** Problem **
Working from the entries below, give again each line from the first through the one containing "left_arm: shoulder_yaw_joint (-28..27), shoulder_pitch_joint", exactly and with nothing else.
_ _ _ _
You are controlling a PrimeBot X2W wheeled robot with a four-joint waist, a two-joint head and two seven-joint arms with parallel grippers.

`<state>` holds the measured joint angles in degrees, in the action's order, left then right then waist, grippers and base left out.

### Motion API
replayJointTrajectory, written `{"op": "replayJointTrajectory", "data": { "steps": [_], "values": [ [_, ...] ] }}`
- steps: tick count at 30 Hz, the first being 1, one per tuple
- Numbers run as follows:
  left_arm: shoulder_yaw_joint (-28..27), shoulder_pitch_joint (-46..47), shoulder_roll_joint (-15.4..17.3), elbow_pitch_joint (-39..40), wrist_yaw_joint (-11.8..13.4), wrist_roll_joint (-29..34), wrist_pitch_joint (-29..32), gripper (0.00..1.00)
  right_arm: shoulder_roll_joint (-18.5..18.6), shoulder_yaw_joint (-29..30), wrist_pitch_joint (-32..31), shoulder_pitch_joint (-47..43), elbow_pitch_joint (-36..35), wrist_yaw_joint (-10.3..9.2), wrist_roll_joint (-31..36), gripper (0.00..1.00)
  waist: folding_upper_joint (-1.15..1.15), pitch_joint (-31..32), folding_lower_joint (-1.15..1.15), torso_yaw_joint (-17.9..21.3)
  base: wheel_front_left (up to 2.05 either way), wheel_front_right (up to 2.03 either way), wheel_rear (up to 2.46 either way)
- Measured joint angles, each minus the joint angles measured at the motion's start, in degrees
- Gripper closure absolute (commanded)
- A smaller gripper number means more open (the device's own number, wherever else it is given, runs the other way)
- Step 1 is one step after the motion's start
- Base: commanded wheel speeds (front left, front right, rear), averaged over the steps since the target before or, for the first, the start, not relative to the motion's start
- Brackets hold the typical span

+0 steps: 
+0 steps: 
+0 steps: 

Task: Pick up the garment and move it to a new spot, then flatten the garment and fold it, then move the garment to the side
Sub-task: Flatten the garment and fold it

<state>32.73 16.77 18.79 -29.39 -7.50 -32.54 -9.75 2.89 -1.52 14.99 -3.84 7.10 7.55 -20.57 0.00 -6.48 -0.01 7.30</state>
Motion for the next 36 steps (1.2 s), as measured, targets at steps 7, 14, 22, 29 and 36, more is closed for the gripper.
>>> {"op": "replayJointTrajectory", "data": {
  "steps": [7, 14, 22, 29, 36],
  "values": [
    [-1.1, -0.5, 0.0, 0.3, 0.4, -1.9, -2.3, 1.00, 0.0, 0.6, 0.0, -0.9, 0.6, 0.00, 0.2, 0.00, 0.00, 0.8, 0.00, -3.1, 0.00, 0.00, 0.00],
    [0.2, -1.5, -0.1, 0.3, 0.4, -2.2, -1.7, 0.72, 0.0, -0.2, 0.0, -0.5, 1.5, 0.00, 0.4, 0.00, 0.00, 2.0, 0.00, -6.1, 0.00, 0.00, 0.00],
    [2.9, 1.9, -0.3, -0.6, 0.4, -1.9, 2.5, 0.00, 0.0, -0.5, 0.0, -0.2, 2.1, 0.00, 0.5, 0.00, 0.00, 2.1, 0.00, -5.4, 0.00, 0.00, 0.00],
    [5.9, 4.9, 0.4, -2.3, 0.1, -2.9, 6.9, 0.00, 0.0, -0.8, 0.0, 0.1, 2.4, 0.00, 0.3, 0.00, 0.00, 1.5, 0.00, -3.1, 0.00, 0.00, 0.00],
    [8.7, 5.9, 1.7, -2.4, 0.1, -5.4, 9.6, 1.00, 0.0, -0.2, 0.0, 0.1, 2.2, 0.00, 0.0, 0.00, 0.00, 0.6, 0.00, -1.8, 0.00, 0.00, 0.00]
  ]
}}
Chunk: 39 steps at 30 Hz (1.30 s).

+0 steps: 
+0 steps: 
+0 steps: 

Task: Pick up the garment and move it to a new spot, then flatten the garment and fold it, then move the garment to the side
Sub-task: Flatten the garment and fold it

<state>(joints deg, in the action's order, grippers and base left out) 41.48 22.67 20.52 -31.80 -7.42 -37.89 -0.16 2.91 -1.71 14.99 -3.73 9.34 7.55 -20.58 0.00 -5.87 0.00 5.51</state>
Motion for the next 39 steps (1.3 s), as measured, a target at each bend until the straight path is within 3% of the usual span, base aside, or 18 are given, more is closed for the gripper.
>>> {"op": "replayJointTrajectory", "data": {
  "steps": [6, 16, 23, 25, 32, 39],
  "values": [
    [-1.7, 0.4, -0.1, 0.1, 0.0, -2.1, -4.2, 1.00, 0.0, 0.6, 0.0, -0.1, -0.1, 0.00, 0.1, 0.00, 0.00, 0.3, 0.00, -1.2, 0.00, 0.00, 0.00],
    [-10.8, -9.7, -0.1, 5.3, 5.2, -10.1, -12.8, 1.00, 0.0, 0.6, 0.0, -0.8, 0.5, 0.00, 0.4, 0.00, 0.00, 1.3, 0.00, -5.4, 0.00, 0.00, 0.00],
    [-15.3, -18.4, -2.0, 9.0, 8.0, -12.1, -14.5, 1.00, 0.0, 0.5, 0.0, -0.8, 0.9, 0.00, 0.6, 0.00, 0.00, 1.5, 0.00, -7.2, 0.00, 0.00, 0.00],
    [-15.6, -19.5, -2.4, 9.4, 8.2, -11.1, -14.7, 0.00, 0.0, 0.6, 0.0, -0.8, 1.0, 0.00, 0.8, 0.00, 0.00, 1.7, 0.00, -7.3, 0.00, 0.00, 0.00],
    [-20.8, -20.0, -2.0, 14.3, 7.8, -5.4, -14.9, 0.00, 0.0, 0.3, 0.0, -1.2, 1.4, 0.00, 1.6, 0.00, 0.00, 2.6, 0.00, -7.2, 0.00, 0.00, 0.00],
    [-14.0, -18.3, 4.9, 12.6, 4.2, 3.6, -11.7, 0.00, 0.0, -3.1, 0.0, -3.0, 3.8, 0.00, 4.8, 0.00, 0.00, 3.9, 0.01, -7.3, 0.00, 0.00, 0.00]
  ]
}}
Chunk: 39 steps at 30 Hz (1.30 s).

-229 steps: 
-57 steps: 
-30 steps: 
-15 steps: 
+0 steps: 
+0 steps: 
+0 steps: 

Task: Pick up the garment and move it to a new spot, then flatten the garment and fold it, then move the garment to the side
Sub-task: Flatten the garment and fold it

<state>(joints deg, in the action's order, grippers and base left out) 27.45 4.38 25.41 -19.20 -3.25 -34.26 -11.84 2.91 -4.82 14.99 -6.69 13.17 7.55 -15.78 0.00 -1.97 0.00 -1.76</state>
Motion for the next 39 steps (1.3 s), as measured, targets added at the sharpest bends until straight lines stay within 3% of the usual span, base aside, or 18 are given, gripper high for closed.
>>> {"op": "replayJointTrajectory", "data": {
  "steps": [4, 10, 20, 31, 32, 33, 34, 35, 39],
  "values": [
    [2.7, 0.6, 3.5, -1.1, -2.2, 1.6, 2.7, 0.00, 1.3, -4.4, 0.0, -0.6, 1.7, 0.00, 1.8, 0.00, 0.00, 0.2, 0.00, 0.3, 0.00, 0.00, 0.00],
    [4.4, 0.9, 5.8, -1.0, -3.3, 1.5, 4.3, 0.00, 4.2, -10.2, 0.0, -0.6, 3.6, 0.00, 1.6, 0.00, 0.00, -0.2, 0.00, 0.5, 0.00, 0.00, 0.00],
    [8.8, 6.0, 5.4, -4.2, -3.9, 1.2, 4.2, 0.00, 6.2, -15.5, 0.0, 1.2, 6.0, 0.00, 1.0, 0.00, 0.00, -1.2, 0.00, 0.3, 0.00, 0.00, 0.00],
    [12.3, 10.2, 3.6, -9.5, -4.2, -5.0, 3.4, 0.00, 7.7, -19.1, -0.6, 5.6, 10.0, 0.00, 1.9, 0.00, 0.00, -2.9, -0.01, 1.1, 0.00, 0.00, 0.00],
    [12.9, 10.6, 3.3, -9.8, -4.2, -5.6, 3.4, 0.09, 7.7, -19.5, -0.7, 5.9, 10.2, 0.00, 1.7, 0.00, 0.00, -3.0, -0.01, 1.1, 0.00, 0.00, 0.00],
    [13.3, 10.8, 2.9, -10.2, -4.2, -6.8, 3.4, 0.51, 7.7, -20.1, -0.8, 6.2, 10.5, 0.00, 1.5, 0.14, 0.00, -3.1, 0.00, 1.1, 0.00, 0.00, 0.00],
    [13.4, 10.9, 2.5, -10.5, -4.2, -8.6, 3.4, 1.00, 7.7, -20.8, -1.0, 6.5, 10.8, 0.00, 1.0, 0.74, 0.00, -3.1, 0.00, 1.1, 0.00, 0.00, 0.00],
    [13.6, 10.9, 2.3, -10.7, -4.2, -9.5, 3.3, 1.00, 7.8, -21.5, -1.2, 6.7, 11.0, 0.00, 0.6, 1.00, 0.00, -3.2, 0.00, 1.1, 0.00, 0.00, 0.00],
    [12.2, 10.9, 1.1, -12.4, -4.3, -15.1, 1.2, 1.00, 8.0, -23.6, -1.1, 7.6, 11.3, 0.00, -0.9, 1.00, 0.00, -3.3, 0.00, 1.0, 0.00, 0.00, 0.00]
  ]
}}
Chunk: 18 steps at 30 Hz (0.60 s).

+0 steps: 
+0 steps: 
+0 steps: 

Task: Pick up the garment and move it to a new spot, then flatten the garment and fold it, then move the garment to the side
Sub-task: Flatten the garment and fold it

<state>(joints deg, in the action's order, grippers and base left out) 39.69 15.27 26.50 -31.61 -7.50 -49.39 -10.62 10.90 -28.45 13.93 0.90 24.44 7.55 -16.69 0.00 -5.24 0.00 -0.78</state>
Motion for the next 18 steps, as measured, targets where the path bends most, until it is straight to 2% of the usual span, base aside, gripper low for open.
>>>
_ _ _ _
** Output of the task **
You are controlling a PrimeBot X2W wheeled robot with a four-joint waist, a two-joint head and two seven-joint arms with parallel grippers.

`<state>` holds the measured joint angles in degrees, in the action's order, left then right then waist, grippers and base left out.

### Motion API
replayJointTrajectory, written `{"op": "replayJointTrajectory", "data": { "steps": [_], "values": [ [_, ...] ] }}`
- steps: tick count at 30 Hz, the first being 1, one per tuple
- Numbers run as follows:
  left_arm: shoulder_yaw_joint (-28..27), shoulder_pitch_joint (-46..47), shoulder_roll_joint (-15.4..17.3), elbow_pitch_joint (-39..40), wrist_yaw_joint (-11.8..13.4), wrist_roll_joint (-29..34), wrist_pitch_joint (-29..32), gripper (0.00..1.00)

There's nothing left to add to the answer.